David Wilson

Personal information
- Full name: David Stuart Wilson
- Born: 13 October 1914 Wellington, New Zealand
- Died: 6 April 1989 (aged 74) Wellington, New Zealand
- Batting: Right-handed
- Bowling: Left-arm fast-medium
- Role: All-rounder

Domestic team information
- 1935–36 to 1948–49: Wellington

Career statistics
| Competition | First-class |
| Matches | 25 |
| Runs scored | 1158 |
| Batting average | 25.53 |
| 100s/50s | 0/6 |
| Top score | 90 |
| Balls bowled | 4,550 |
| Wickets | 65 |
| Bowling average | 29.67 |
| 5 wickets in innings | 2 |
| 10 wickets in match | 0 |
| Best bowling | 6/44 |
| Catches/stumpings | 19/– |
- Source: Cricinfo, 11 November 2022

= David Wilson (New Zealand cricketer) =

New Zealand cricketer (1914–1989)

David Stuart Wilson (13 October 1914 – 6 April 1989) was a New Zealand cricketer. He played in 24 first-class matches for Wellington from 1935 to 1949.

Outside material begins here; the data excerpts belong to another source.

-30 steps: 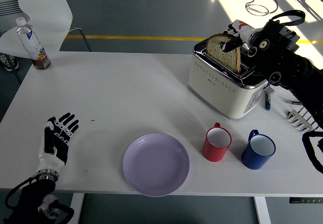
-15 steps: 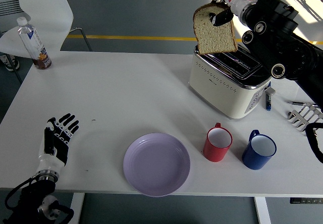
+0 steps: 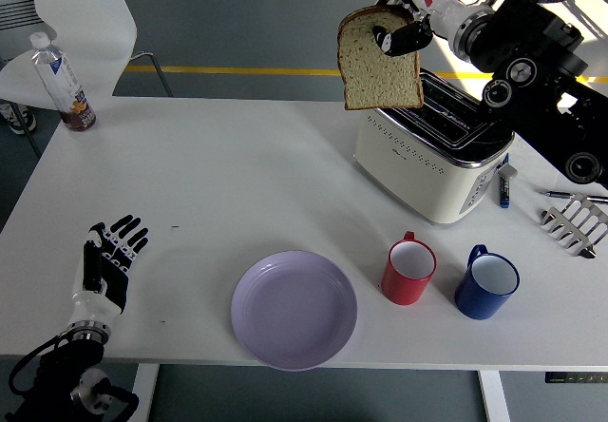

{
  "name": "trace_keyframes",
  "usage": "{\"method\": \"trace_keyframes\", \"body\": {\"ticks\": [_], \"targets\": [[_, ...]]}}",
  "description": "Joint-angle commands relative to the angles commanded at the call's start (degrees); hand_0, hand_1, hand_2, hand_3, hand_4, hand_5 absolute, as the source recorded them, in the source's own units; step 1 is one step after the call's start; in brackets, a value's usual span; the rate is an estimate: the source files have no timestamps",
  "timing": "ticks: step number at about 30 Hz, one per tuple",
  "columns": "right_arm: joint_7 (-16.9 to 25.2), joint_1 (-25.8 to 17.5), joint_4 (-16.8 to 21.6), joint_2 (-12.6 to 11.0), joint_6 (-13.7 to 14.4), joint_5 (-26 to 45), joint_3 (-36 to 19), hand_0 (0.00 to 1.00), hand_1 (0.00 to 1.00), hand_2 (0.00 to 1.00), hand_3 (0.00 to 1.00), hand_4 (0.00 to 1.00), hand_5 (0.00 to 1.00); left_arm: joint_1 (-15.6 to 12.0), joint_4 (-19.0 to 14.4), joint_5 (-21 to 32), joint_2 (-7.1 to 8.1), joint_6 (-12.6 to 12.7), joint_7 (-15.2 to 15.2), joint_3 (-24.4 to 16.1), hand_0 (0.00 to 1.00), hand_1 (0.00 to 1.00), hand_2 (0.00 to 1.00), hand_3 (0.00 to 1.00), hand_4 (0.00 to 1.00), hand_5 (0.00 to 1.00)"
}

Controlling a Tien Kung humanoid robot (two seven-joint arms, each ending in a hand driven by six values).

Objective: Push plate across desktop,pick up the break from the machine,place the break in the plate

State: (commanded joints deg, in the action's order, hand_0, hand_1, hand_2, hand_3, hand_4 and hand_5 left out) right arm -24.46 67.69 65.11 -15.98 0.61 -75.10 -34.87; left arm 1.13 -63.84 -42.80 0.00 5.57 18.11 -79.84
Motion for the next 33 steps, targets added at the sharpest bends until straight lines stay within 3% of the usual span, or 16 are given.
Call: {"method": "trace_keyframes", "body": {"ticks": [7, 11, 17, 22, 26, 33], "targets": [[0.3, -2.6, 13.5, -5.0, -1.5, 10.8, 8.6, 0.437, 0.411, 0.443, 0.484, 0.359, 0.002, 0.0, 0.1, 0.0, 0.00, 0.0, 0.0, -0.2, 0.772, 0.685, 0.691, 0.572, 0.375, 0.953], [0.9, -3.6, 16.3, -6.2, -2.0, 15.0, 12.9, 0.437, 0.411, 0.443, 0.484, 0.359, 0.002, -0.1, 0.1, 0.0, 0.00, 0.0, 0.0, -0.2, 0.772, 0.685, 0.691, 0.572, 0.375, 0.953], [5.6, -5.9, 15.4, -4.9, -5.1, 21.9, 18.4, 0.439, 0.411, 0.446, 0.486, 0.361, 0.002, -0.2, 0.3, 0.0, 0.00, -0.1, 0.0, -0.2, 0.767, 0.669, 0.668, 0.539, 0.379, 0.941], [8.6, -7.2, 13.7, -2.2, -5.1, 23.6, 21.1, 0.440, 0.419, 0.450, 0.488, 0.359, 0.002, -0.1, 0.3, -0.1, 0.00, -0.1, -0.1, -0.2, 0.765, 0.660, 0.658, 0.530, 0.380, 0.915], [12.9, -7.5, 10.1, 0.3, -6.0, 24.9, 23.2, 0.435, 0.432, 0.458, 0.487, 0.355, 0.002, -0.2, 0.3, -0.1, 0.00, -0.1, -0.1, -0.3, 0.764, 0.652, 0.650, 0.522, 0.392, 0.901], [17.1, -9.2, 6.0, 3.1, -4.5, 26.8, 24.9, 0.470, 0.467, 0.479, 0.500, 0.363, 0.002, -0.4, 0.3, -0.1, 0.00, 0.0, 0.0, -0.3, 0.764, 0.662, 0.661, 0.525, 0.401, 0.899]]}}
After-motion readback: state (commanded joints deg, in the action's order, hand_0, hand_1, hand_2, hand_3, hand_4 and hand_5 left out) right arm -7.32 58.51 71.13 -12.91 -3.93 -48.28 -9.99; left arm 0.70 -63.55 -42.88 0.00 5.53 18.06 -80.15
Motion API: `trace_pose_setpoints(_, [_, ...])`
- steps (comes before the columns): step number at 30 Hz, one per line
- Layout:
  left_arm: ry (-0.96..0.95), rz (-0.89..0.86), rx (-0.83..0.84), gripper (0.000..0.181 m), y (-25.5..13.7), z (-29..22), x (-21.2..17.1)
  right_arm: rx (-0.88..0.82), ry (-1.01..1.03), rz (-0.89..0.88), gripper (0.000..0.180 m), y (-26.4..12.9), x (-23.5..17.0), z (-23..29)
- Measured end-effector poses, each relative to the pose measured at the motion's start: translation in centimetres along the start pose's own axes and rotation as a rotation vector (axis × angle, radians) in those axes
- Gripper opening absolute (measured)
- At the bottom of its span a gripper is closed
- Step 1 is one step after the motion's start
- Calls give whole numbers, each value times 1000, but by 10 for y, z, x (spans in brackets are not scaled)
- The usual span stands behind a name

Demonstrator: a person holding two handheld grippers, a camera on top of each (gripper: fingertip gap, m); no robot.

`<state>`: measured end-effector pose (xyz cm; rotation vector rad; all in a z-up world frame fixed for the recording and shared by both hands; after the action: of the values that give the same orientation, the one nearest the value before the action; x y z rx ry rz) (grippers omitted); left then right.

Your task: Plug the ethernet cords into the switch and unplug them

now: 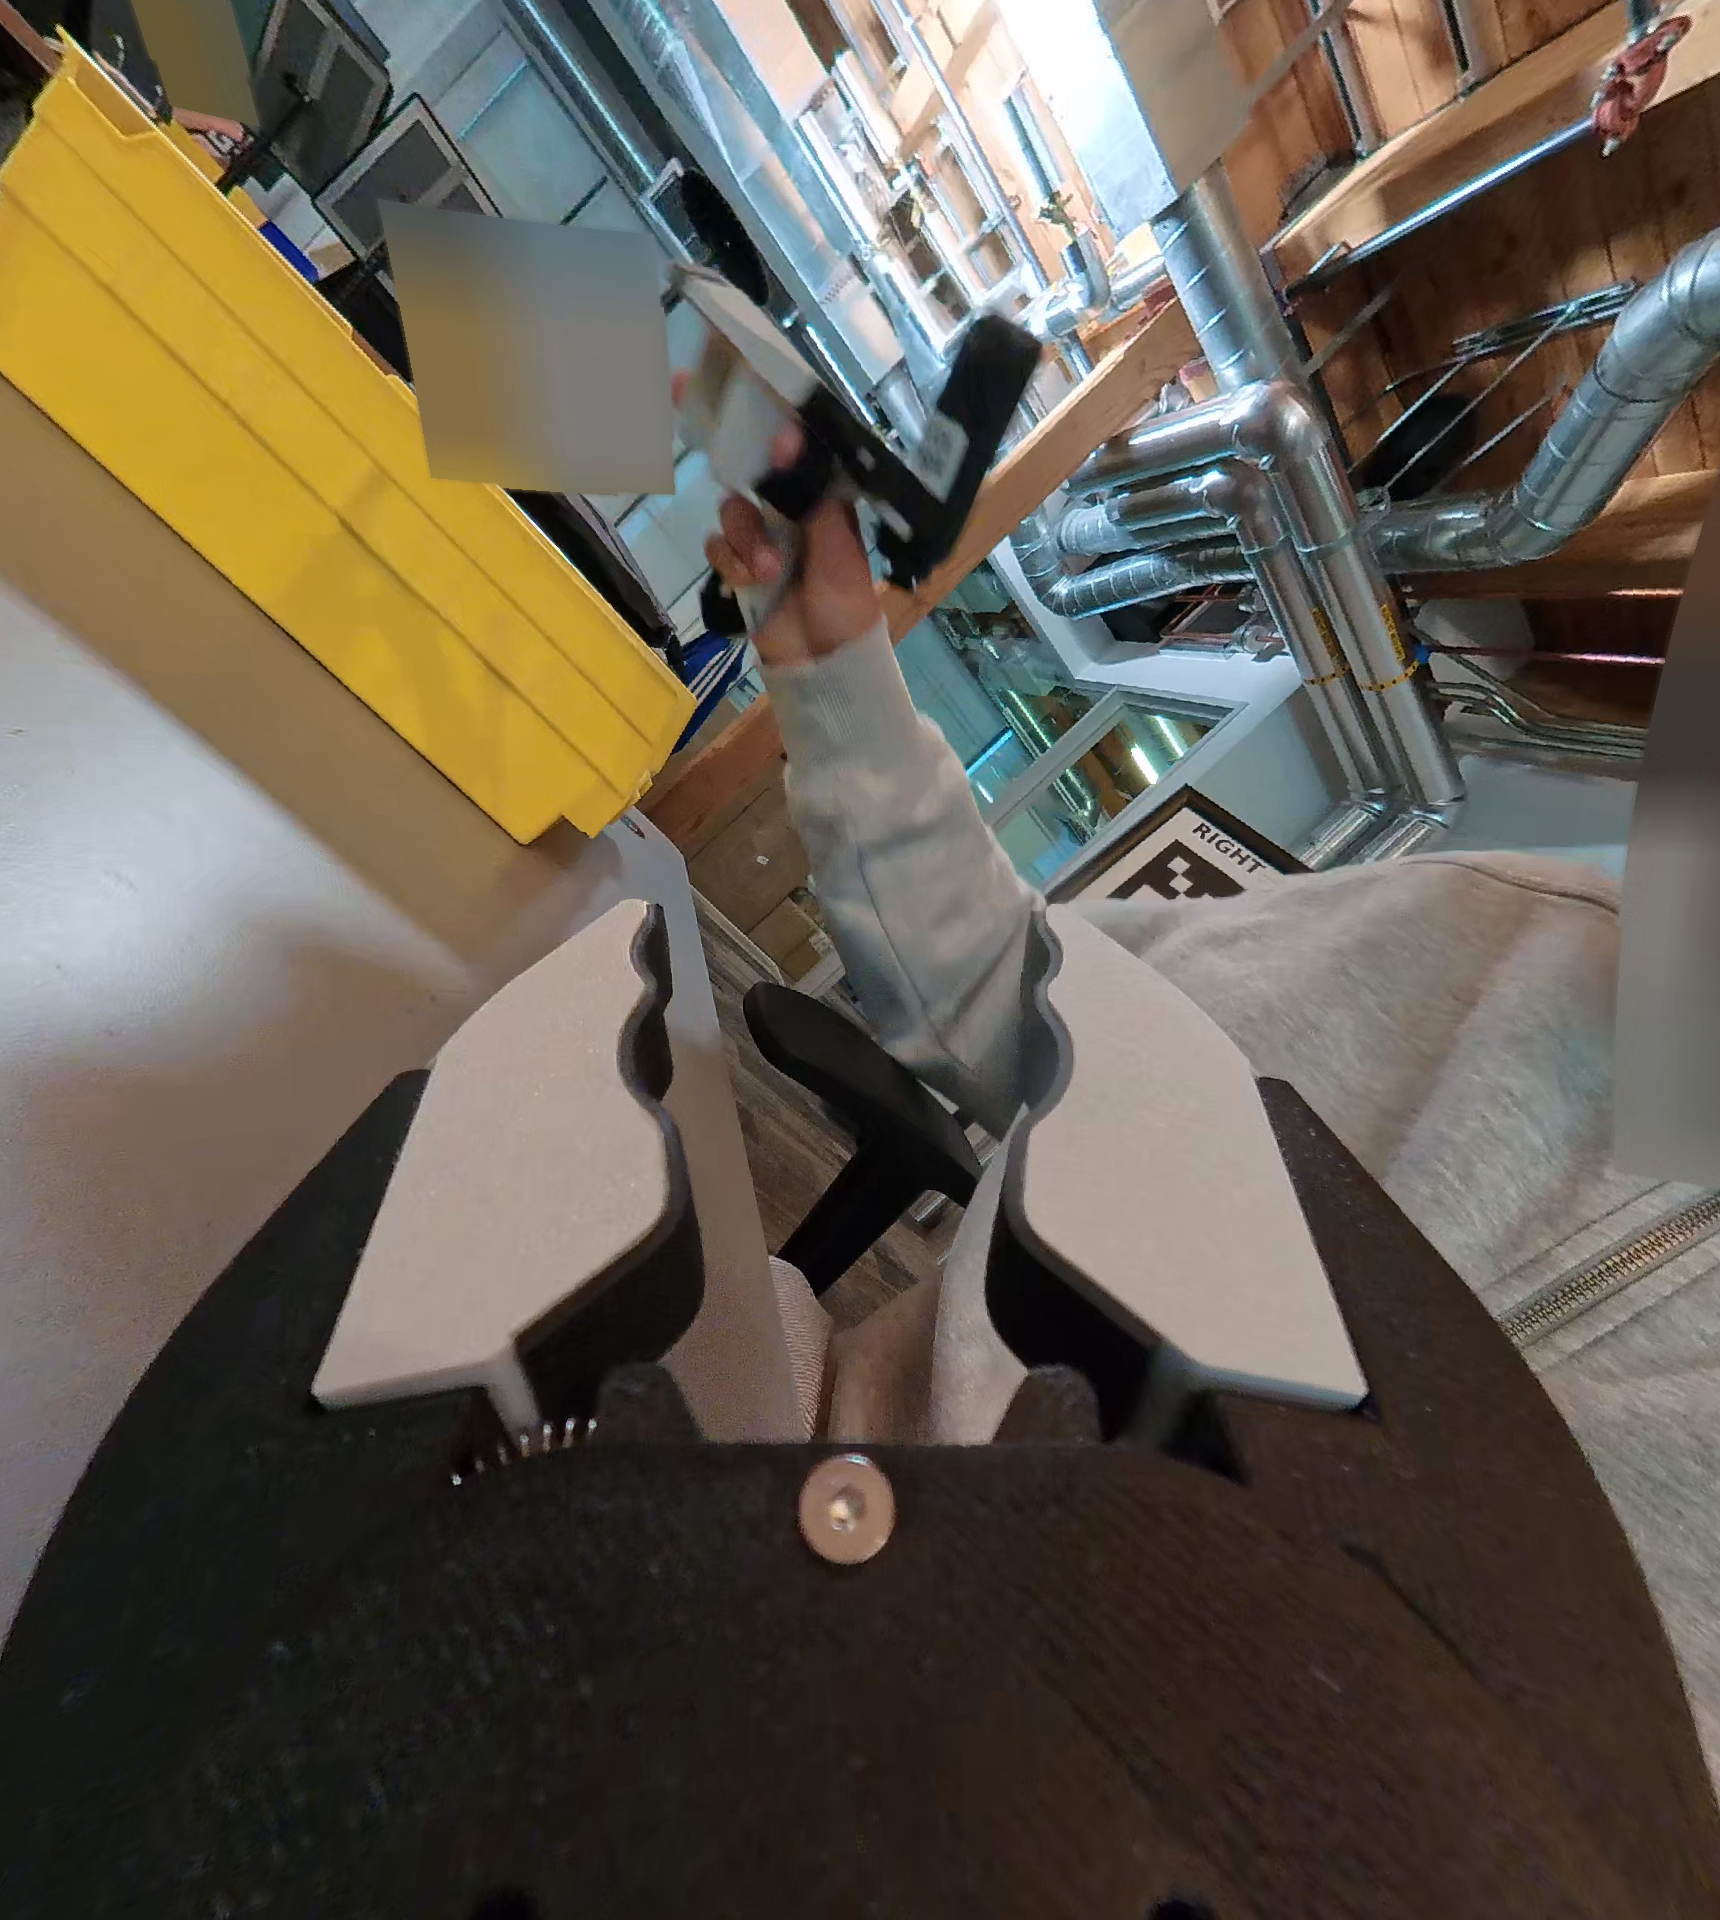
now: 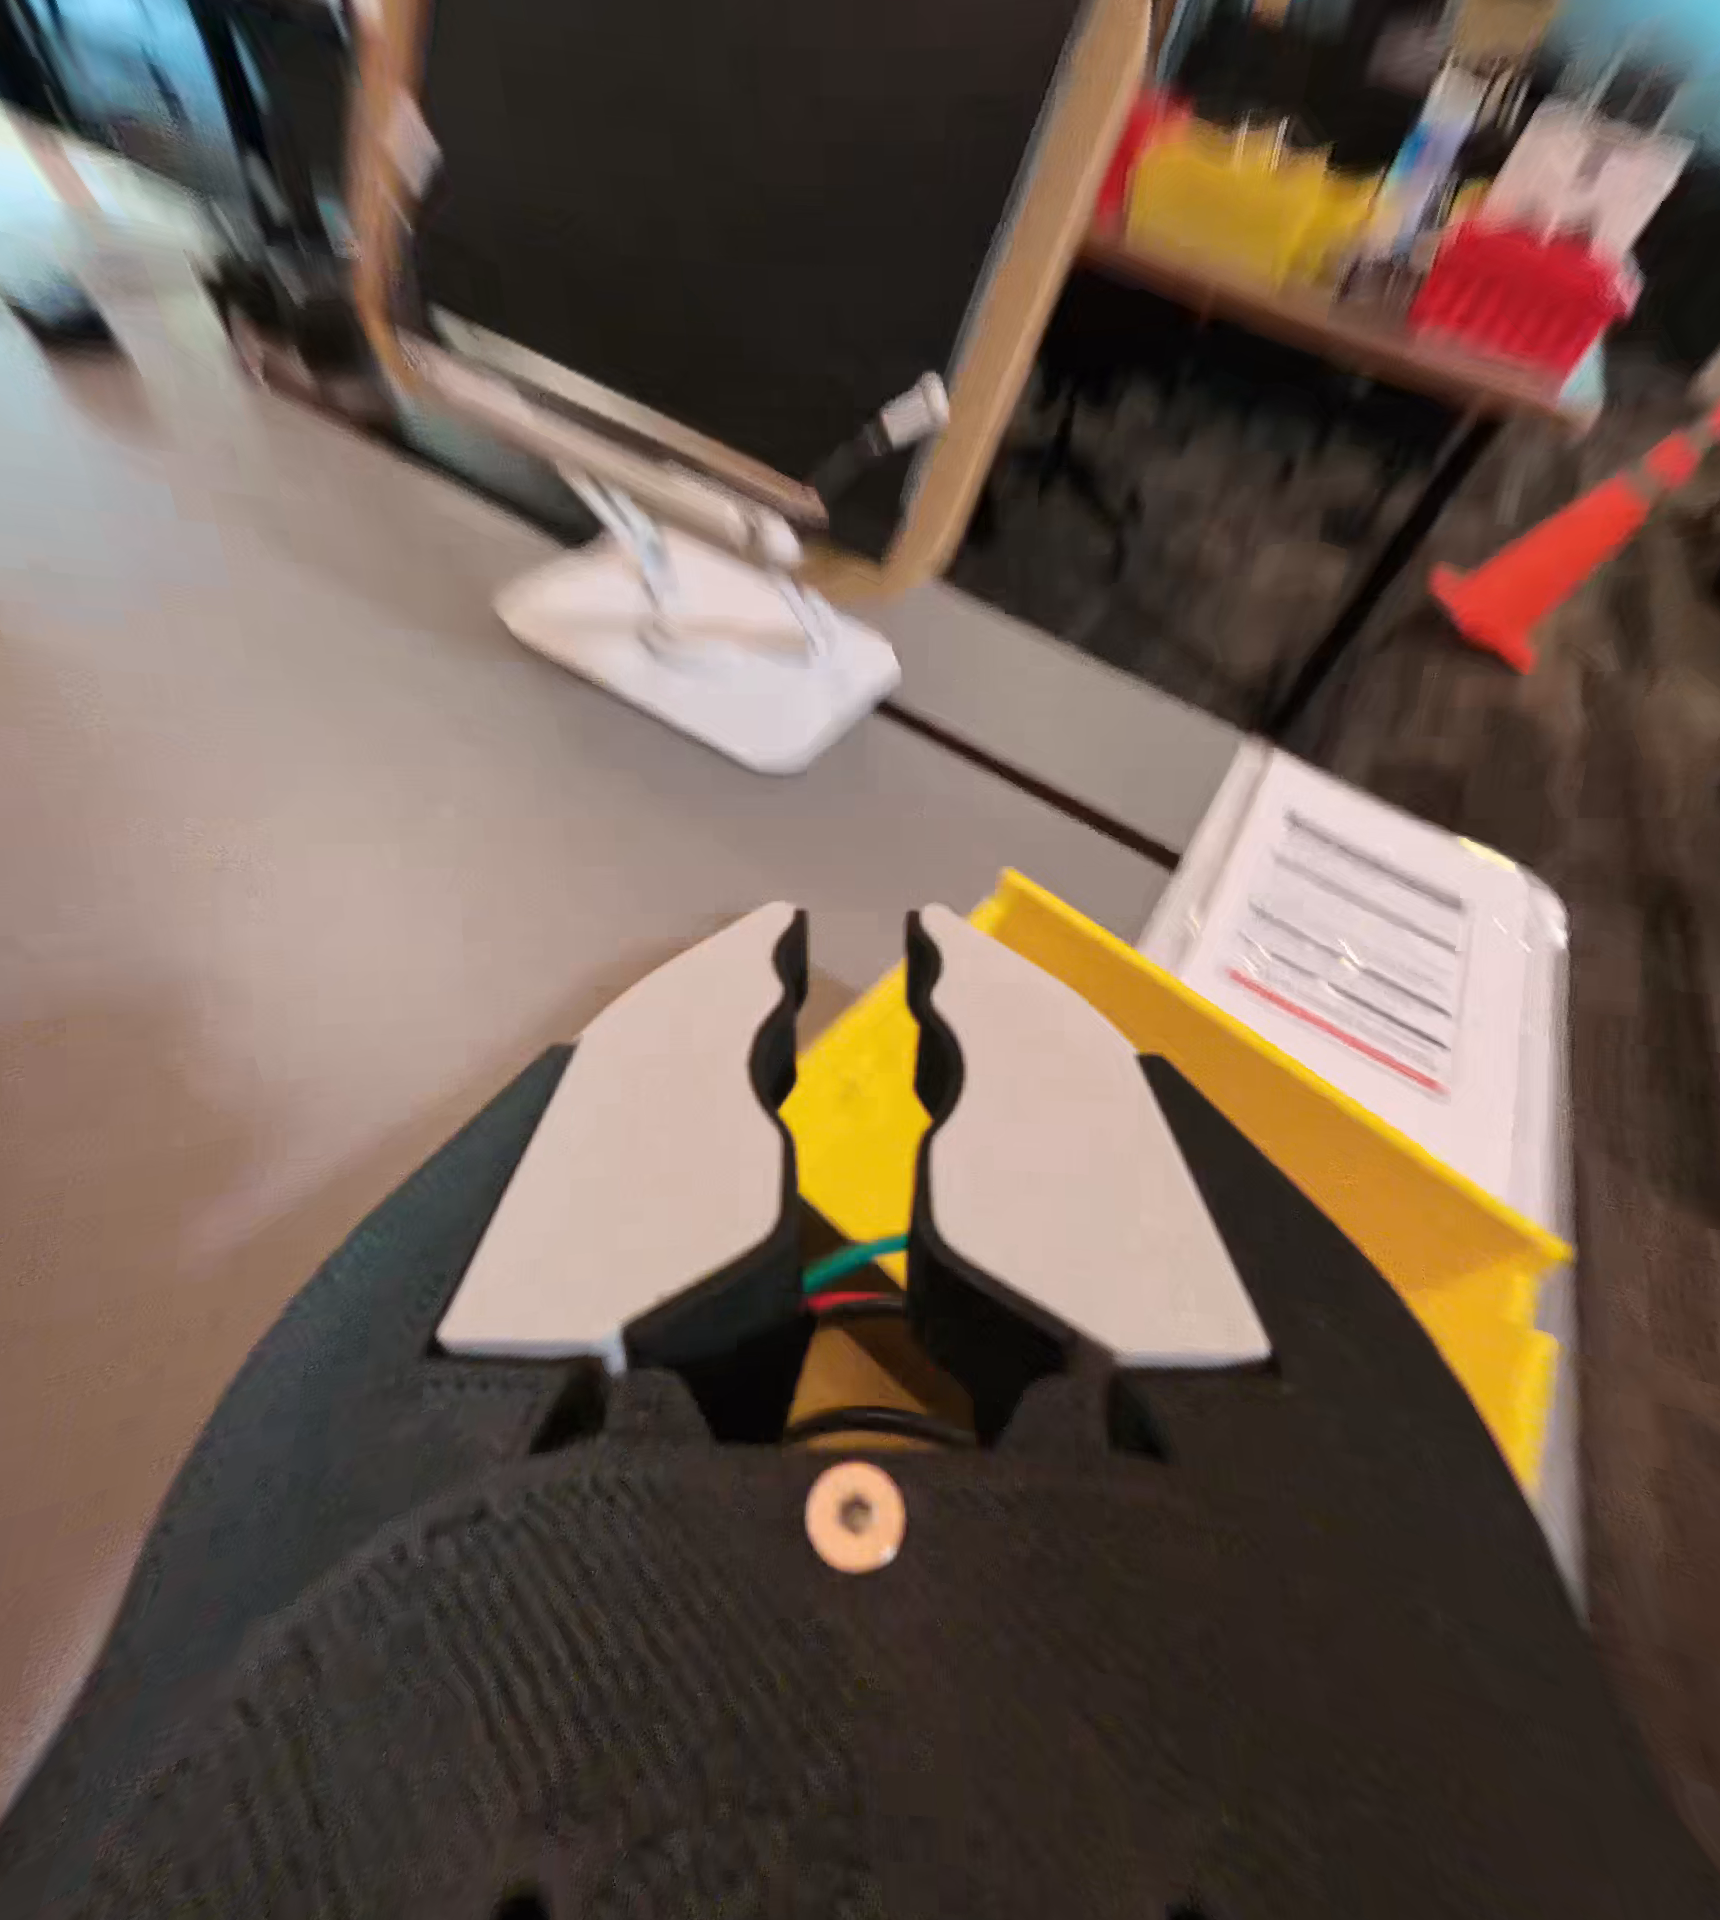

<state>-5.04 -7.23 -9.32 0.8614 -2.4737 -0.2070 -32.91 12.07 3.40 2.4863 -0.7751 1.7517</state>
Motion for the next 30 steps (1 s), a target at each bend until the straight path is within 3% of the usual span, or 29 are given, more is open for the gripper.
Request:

Wilson was an all-rounder, a left-arm fast-medium bowler and middle-order or lower-order batsman. His best bowling figures were 6 for 44 for Wellington against Auckland in the 1946–47 Plunket Shield, when he also scored 33 in each innings. He made his highest score of 90 in the next match a week later, against Canterbury. He played for North Island in 1947–48.

Wilson served in the New Zealand Army during World War Two. He was promoted to the rank of lieutenant in December 1942.